I have been on the farm all my life but after going to the National Plowing Match in Ireland several times and the National Farm Machinery Show in Talare, California there are many pieces of equipment that
I just had to expose my ignorance and ask, "Just what is this thing used for? " This one is from Ireland and I wanted to see if you fellas had it figured out.
a243334.jpg
 
Judging by the very wide tracks, it has something to do with the peat bogs. IIRC, they use peat for fuel, and maybe this is some kind of harvester or dryer.

Only a guess....

Paul in MN
 
I can picture it in my mind now, the mud packing up in the "wheel" well at the apex of the track. Note the close clearance. LOL

:>)
 
Turf hopper. Turf (peat) is loaded into the hopper by digger (360 degree excavator normally). The hopper is then pulled along with a tractor and it squeezes the turf out of moulds via an auger on the right hand side. The video below is of a similar machine.

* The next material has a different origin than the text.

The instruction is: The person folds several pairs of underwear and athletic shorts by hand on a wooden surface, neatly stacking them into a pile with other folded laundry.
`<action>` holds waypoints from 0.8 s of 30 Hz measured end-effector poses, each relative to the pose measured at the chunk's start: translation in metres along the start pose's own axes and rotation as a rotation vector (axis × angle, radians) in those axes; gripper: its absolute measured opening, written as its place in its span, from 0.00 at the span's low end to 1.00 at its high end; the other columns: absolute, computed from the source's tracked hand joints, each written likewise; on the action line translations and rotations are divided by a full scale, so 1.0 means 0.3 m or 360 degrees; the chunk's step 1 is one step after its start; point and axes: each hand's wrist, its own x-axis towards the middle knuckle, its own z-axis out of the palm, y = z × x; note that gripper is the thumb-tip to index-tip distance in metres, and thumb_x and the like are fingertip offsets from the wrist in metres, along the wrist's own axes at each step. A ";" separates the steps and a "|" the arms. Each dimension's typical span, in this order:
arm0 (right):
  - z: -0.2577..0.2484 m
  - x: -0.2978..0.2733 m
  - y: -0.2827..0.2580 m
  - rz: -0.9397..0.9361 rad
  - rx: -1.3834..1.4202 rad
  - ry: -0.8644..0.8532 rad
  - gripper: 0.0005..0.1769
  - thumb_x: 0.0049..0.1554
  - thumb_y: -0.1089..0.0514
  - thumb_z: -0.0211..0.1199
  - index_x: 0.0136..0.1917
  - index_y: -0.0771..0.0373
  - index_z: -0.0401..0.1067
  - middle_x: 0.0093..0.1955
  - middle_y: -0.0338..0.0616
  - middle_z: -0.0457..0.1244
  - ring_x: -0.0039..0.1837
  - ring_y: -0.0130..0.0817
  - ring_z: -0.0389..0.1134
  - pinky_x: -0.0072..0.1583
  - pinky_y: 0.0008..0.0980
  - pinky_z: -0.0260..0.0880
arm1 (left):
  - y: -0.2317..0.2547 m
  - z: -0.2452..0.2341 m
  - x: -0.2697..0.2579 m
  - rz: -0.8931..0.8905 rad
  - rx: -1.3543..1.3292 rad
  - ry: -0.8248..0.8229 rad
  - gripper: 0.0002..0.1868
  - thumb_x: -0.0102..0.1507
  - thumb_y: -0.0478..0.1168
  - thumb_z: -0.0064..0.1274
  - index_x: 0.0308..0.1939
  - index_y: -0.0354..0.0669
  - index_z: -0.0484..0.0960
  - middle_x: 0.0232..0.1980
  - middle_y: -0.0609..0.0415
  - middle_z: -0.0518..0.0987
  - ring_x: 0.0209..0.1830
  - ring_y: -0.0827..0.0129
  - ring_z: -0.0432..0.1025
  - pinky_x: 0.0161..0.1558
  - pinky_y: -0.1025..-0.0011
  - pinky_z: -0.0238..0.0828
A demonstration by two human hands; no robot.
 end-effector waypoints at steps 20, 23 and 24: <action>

https://www.youtube.com/watch?v=VxpI1zS6CGA
 
It looks like something they used in the peat bogs. Where they harvest peat and make it into small blocks to use for heat in the winter.
 
As someone else mentioned, with the extremely small clearance of the tracks to the box, it is not designed to go in mud. Clay soils would just destroy that setup over time.

So it must be designed for peat ground. Peat needs the flotation of those tracks, but it doesn't smear and ball up like clay soils would.

So, peat harvest or cart dealie.

But I sure don't know how it works, see that stuff in Europe still.

Back in the Great Depression the next peat bog over from mine caught fire and burned for a year and a half from the stories I hear. Very odd ground to farm, but with drainage it can make good corn. Mine is high ph, so hard to make good soybeans, but in a dry year it can work. It is very different dirt, you sink in to the rim with a regular tire whether it's dry or wet, and plant growth is different in it.

Harvesting the peat itself would be odd, dig a wet hole deeper and deeper......

Paul
 
Just about everybody got part of it. It is known locally in Ireland as a "Bog Buggy" and is normally loaded with an excavator and then windows the peat so it can dry out. It is then picked up with another machine and pressed into loaves similar to Dura-Flame logs and used for fuel in stoves and furnaces. Notice the two PTO shafts. One drives the augers and the other drives the tracks. Takes a dual PTO tractor like many european models.